In addition, cardiac CT is the most useful tool for the diagnosis of rare congenital abnormalities. Below is an example of an “unroofed” coronary sinus where the common wall between the coronary sinus and the left atrium is absent. This 3-D reconstruction demonstrate the 4 major pulmonary veins draining into the left atrium, the abnormal left superior vena cava (at 11:00 o’clock), and the dilated coronary sinus (lower portion of the image).
It is usually associated with an anomalous systemic venous return such as persistent left superior vena cava (yellow arrow). It is the rarest type of atrial septal defect ASD). The patients can complain of severe shortness of breath and sometimes symptoms of a right heart volume overload such as peripheral edema and even ascites.

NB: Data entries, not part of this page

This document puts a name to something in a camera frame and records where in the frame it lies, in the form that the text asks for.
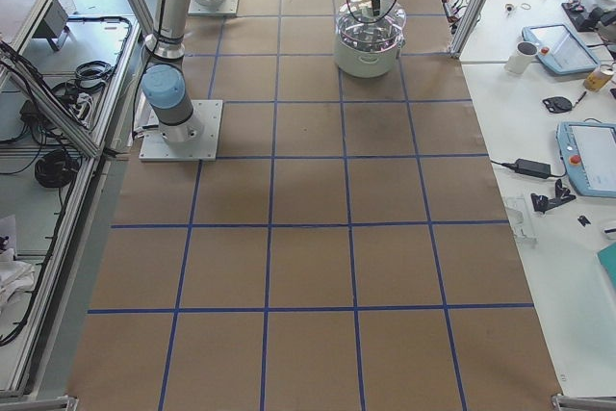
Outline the glass pot lid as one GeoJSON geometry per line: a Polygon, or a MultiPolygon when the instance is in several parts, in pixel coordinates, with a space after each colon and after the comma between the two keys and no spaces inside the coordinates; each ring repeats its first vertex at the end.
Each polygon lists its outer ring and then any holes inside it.
{"type": "Polygon", "coordinates": [[[381,0],[379,15],[371,0],[349,0],[338,10],[336,34],[344,45],[360,52],[385,52],[404,42],[406,11],[392,0],[381,0]]]}

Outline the mint green cooking pot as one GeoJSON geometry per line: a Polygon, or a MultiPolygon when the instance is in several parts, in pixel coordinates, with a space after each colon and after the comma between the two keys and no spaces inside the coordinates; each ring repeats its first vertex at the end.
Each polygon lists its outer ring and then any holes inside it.
{"type": "Polygon", "coordinates": [[[399,46],[385,52],[360,52],[344,45],[335,28],[334,61],[338,68],[348,75],[359,78],[378,77],[394,67],[404,44],[405,38],[399,46]]]}

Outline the white mug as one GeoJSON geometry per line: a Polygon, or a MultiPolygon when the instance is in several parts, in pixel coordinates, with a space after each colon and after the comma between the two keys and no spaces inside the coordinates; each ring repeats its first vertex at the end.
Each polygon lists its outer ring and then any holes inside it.
{"type": "Polygon", "coordinates": [[[523,74],[532,63],[538,53],[538,44],[531,41],[520,41],[507,62],[504,69],[512,74],[523,74]]]}

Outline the blue teach pendant far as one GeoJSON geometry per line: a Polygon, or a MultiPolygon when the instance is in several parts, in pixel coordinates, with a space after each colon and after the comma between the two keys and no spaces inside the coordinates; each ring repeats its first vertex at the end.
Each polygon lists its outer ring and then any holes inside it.
{"type": "Polygon", "coordinates": [[[566,24],[526,26],[522,37],[538,46],[539,62],[553,74],[590,72],[601,64],[577,32],[566,24]]]}

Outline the blue teach pendant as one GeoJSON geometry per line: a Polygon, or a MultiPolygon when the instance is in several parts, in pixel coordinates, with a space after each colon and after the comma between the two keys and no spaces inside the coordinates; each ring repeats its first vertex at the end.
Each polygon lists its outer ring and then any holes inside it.
{"type": "Polygon", "coordinates": [[[526,26],[522,37],[538,46],[539,62],[553,74],[590,72],[601,64],[577,32],[566,24],[526,26]]]}
{"type": "Polygon", "coordinates": [[[570,183],[581,195],[615,197],[615,125],[560,122],[555,132],[570,183]]]}

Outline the black power adapter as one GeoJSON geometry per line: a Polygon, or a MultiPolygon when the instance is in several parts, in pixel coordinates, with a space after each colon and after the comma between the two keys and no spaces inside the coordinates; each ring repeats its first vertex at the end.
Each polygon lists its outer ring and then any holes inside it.
{"type": "Polygon", "coordinates": [[[514,171],[518,174],[540,179],[548,179],[552,176],[552,168],[549,164],[519,158],[514,163],[514,171]]]}

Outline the blue teach pendant near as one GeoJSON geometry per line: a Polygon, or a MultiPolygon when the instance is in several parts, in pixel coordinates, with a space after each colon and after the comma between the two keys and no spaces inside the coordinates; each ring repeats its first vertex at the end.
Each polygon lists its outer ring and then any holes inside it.
{"type": "Polygon", "coordinates": [[[555,132],[570,183],[581,195],[615,197],[615,125],[560,122],[555,132]]]}

Our patient is a young woman who complained of shortness of breath that has been progressively worst over the last year or two, sometimes present even at rest. She complained also of atypical chest pain and palpitations.

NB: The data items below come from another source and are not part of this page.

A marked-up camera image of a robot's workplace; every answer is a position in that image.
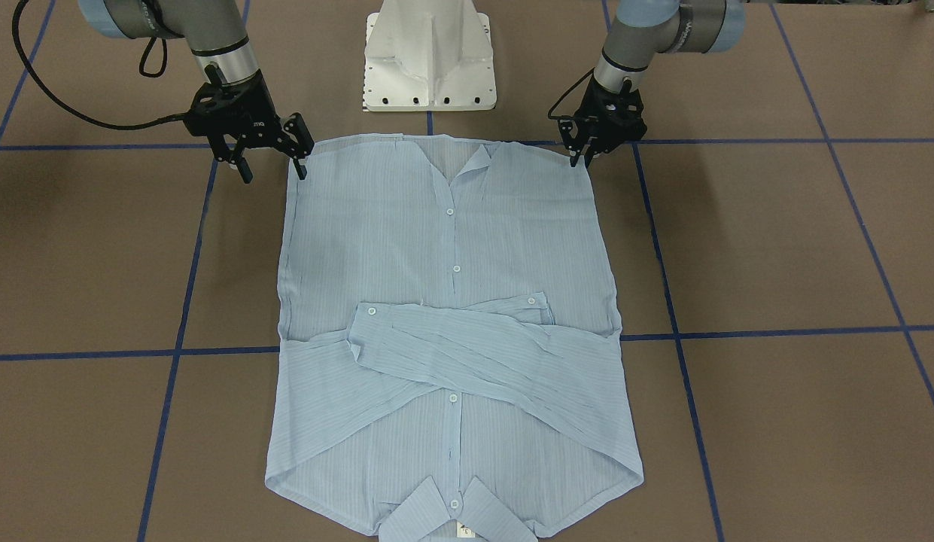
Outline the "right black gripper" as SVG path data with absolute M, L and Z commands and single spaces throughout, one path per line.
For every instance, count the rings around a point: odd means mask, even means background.
M 261 71 L 236 84 L 202 85 L 187 111 L 185 126 L 192 136 L 206 138 L 213 157 L 226 160 L 245 184 L 254 180 L 245 158 L 245 150 L 253 148 L 285 152 L 298 179 L 306 179 L 306 159 L 315 141 L 301 113 L 292 113 L 281 123 Z

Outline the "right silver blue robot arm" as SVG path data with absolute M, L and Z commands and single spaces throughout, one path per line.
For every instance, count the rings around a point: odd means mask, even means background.
M 216 161 L 253 179 L 246 150 L 271 148 L 291 158 L 298 178 L 313 140 L 301 113 L 276 113 L 263 72 L 233 1 L 81 1 L 79 10 L 110 38 L 185 40 L 205 76 L 181 122 L 208 141 Z

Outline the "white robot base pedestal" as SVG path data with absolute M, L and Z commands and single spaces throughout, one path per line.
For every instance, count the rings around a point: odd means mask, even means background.
M 473 112 L 497 106 L 487 14 L 473 1 L 385 1 L 367 15 L 367 112 Z

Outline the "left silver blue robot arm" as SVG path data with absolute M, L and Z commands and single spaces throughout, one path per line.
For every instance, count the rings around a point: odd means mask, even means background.
M 743 1 L 622 1 L 600 58 L 549 108 L 570 165 L 645 137 L 640 83 L 659 54 L 721 53 L 746 24 Z

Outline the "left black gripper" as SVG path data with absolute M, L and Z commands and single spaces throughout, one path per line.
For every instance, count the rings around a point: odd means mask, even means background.
M 558 116 L 561 143 L 570 155 L 570 167 L 577 167 L 580 155 L 585 169 L 599 154 L 608 154 L 625 143 L 635 143 L 646 135 L 644 104 L 638 89 L 625 80 L 621 90 L 611 92 L 593 75 L 583 75 L 558 99 L 563 101 L 584 81 L 589 81 L 580 106 L 573 114 Z

As a child, she was reported to have a patent ductus arteriosus that closed spontaneously. The 2D echo showed enlargement of the right atrium and right ventricle with a pulmonary pressure estimated at 40-45 mmHg. Trans-Esophageal Echocardiogram was performed and showed a persistent left superior vena cava, a large coronary sinus, and enlarged right-sided cardiac chambers. A right heart cardiac catheterization was performed: Pulmonary artery pressure (PAP) 40/19, wedge pressure (PCWP) 17, right atrial pressure (RA) 8. Most interesting was the saturation measured: arterial 98%, superior vena cava (SVC) 80%, RA 94%!, Right ventricle (RV) 89%, PA 88%. Originally we thought we mistakenly mixed up the samples of blood. Cardiac CT provided the answers; unroofing of the coronary sinus into the left atrium. You can see the opening between the left atrium (LA) and the coronary sinus (CS). Our patient is scheduled for surgical repair by Dr. Clifton Lewis at BBH Princeton.

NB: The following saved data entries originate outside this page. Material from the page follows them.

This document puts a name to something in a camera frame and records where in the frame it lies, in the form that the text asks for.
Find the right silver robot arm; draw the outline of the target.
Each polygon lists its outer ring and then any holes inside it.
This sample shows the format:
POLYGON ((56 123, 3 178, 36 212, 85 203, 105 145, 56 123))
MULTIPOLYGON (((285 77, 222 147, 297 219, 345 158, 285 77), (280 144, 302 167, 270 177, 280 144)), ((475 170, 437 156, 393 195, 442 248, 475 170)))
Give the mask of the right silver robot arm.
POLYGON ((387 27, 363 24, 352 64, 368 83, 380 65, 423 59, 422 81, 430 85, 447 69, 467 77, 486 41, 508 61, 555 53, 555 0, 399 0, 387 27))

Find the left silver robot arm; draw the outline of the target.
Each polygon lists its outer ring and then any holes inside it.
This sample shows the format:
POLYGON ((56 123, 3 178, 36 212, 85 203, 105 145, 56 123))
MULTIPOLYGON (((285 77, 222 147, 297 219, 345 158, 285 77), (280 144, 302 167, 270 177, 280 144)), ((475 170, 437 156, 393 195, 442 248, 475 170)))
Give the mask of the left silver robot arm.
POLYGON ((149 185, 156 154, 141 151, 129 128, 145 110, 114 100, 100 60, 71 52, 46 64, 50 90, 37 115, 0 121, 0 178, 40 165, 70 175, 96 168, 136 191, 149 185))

What does cardiac CT show? Aortic valve disease.
Cardiac CT has become a prerequisite imaging element in the evaluation of a patient with severe aortic stenosis. For consideration for TAVR or trans-aortic valvular replacement, a specific CT scan protocol typically includes imaging of the entire aorta.
This includes the aortic root, the thoracoabdominal aorta and iliofemoral vessels. And ECG gated high-resolution aortic root acquisition is performed. A systolic phase for valve area measurements and annular assessment is performed (see above). This is a patient that was treated by dr Mustafa Ahmed, Dr. Clifton Lewis, and Dr. Kyle Eudailey.
We would like to acknowledge the expertise of Jay Roberson at VitalEngine, Lisa Burks, and Reed Adair in the Radiology Department at St. Vincent’s for their invaluable contribution. If you would like to read more about valvular heart disease and their treatment, check out some of the articles by Dr. Mustafa Ahmed.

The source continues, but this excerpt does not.